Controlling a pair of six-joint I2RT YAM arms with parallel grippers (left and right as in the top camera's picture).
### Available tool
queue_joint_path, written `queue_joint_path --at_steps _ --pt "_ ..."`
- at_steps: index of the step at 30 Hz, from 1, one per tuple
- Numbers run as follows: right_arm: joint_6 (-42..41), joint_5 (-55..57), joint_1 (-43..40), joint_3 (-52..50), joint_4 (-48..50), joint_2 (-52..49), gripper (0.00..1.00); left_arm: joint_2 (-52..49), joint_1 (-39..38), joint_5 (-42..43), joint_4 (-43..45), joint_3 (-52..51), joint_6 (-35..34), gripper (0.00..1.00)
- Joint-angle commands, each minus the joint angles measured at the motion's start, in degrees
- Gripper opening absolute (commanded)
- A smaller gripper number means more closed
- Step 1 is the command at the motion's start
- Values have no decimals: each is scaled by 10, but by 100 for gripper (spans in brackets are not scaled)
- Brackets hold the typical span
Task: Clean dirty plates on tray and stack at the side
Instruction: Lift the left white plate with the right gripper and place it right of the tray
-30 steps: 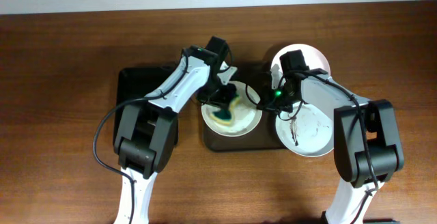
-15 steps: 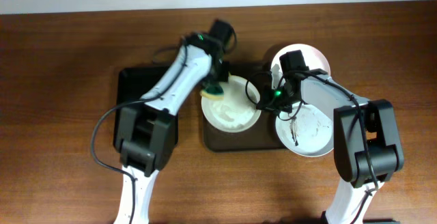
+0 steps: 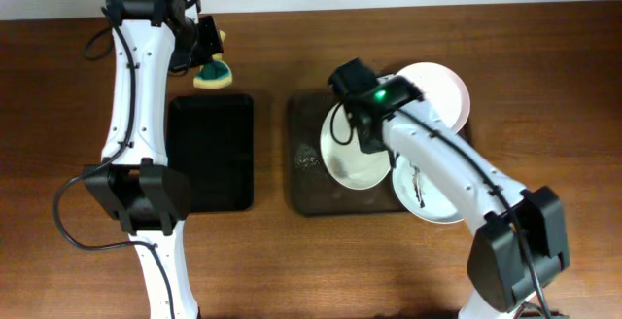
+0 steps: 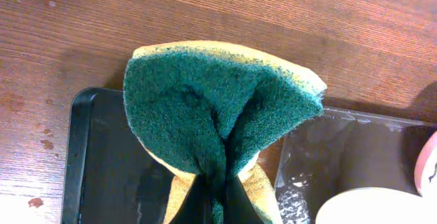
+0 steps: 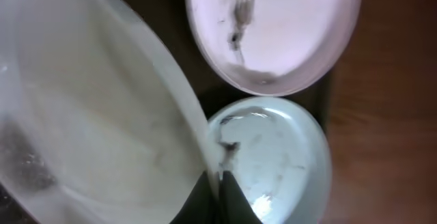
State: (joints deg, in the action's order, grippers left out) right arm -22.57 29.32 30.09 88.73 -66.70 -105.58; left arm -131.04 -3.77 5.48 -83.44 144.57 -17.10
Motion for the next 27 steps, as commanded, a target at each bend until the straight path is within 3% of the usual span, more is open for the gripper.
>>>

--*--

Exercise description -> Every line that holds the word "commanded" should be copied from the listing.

Solved problem ->
- Gripper opening absolute (commanded)
Motion for the next 27 steps, as commanded, a target at each bend until the straight path is within 3% of the usual span, more is open for the gripper.

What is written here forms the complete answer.